DOCTOR KIDS – REVIEW
Apparently an educational kids game meant for younger children to teach them not to be afraid of the doctor and dentist, Doctor Kids is also lot of fun for the whole family. It’s colorful animated characters have some amusing facial expressions, and with its intuitive controls and not too difficult challenge, it’s suitable for anyone who likes playing games.
Running as an Android app (but also available for other mobile platforms), Doctor Kids is a traditional style computer game with high definition graphics which has many pre-existing clones. In fact, for those who can remember early computer systems, there have been several games like this on platforms dating right back to the early 1980s. In an attempt to add some originality to the established format, various mini games are included in each scene, but in general, there is nothing very new here. The game is tried and tested fun but is as simple as fixing the various ailments of the patients who come through the door and being rewarded for your services.

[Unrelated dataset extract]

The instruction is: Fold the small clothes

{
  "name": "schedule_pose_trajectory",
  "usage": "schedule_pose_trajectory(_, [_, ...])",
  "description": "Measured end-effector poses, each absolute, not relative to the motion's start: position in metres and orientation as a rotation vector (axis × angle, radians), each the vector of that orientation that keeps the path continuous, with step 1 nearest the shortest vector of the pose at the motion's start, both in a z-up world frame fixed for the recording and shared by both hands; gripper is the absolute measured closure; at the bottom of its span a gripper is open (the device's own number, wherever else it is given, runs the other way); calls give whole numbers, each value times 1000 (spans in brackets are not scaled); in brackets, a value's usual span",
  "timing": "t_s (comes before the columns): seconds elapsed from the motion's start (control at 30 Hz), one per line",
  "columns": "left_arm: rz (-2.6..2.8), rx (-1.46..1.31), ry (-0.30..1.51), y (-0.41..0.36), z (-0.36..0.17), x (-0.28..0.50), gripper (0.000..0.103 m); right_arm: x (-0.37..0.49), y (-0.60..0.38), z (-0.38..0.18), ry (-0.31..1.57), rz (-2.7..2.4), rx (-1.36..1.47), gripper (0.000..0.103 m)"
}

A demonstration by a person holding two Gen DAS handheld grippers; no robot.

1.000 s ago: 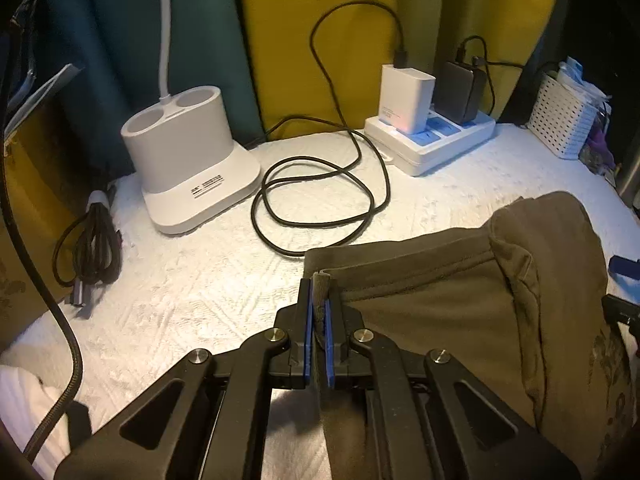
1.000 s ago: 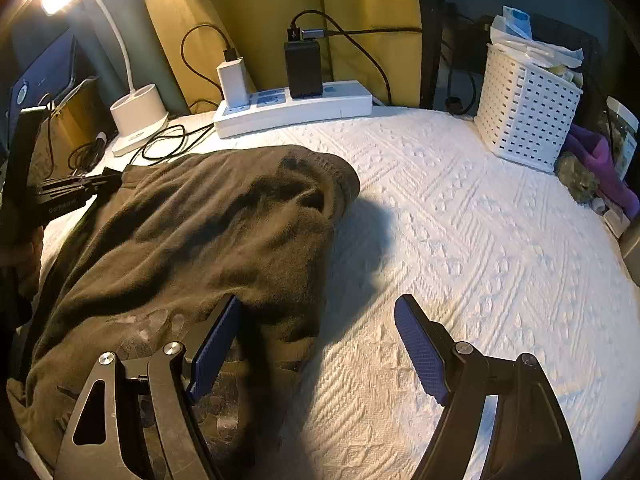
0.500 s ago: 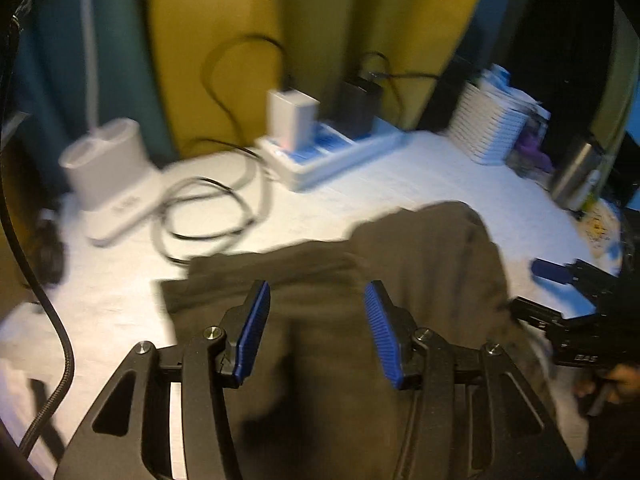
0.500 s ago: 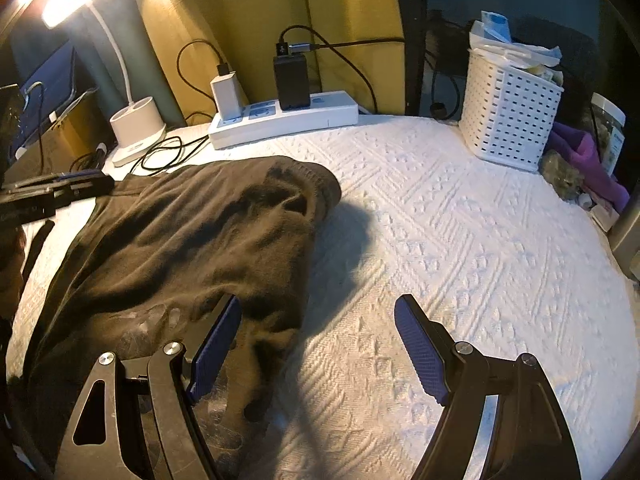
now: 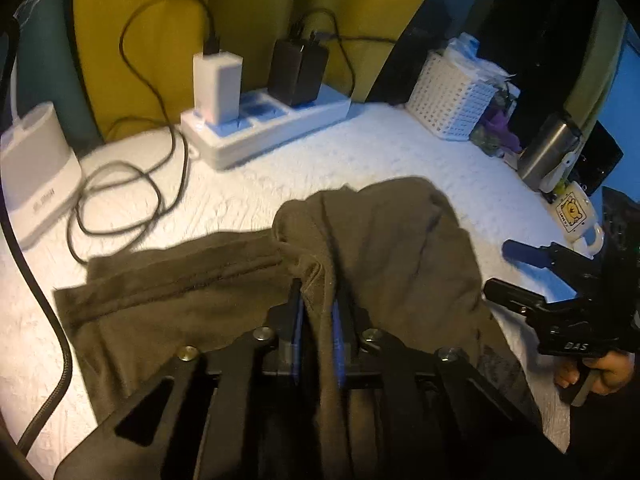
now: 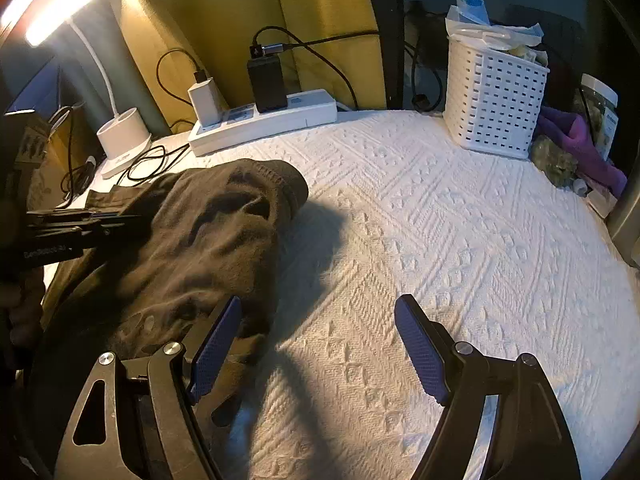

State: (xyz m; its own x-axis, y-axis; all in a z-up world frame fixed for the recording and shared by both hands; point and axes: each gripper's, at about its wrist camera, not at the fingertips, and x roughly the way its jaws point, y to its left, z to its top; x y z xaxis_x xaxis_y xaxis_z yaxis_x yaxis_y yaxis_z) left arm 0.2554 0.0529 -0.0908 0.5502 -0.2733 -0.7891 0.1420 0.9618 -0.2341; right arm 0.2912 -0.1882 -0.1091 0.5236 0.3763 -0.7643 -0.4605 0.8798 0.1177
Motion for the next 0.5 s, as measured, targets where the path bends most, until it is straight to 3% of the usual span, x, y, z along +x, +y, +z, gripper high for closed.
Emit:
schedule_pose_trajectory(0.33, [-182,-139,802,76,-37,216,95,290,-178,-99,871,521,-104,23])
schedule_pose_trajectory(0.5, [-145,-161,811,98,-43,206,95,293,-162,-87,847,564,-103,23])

In the case of Doctor Kids rather than any of the others where you treat animals or monsters, the setting is a children’s hospital where patients come in with different illnesses and injuries which need to be fixed. Once the individual is sent to the right doctor’s office, certain procedures can be performed to cure their ailments.
Without being overly graphic when it comes to the various injuries, there is nothing gory or scary about the operations which need to be carried out. Mending broken bones is simply a matter of x-raying the afflicted area then tapping and rotating the bones into their correct position. Thus, while there’s a element of truth to this, it’s a shame that real life broken bones cannot be fixed quite as easily.
Dentistry is even more fun with all the tools and drills which you commonly encounter available to fix some horrid-looking sets of choppers. Tartar can be scraped, discolored teeth can be brushed and polished, cavities filled, and in the worst case scenario, you can use a pair of pliers to extract a bad tooth. You can even give the patient braces! Sometimes the patients give a little shriek of pain or fright which is rather hilarious.
In other scenarios, patients covered in spots need to be diagnosed and vaccinated, and some children may need to have an eye-examination. Completing these activities ticks boxes on the patient’s medical record until the card is filled.
The mini games are also quite entertaining, especially the ones where you catch drops of vaccine in a test tube and eliminate viruses from a drop of blood under a microscope. There is also an ambulance driving portion of the game where you can locate and give first aid to patients. Brightly colored bandages, plasters, and flavored medicines abound.
With numerous possibilities created by the different combinations of medical problems, there seems to be an inexhaustible amount of gameplay available. However, once the same tasks have been completed a few times, Doctor Kids does tend to get boring. How long it will keep a small child entertained is anyone’s guess, but it should hold the average player’s attention for at least a few hours.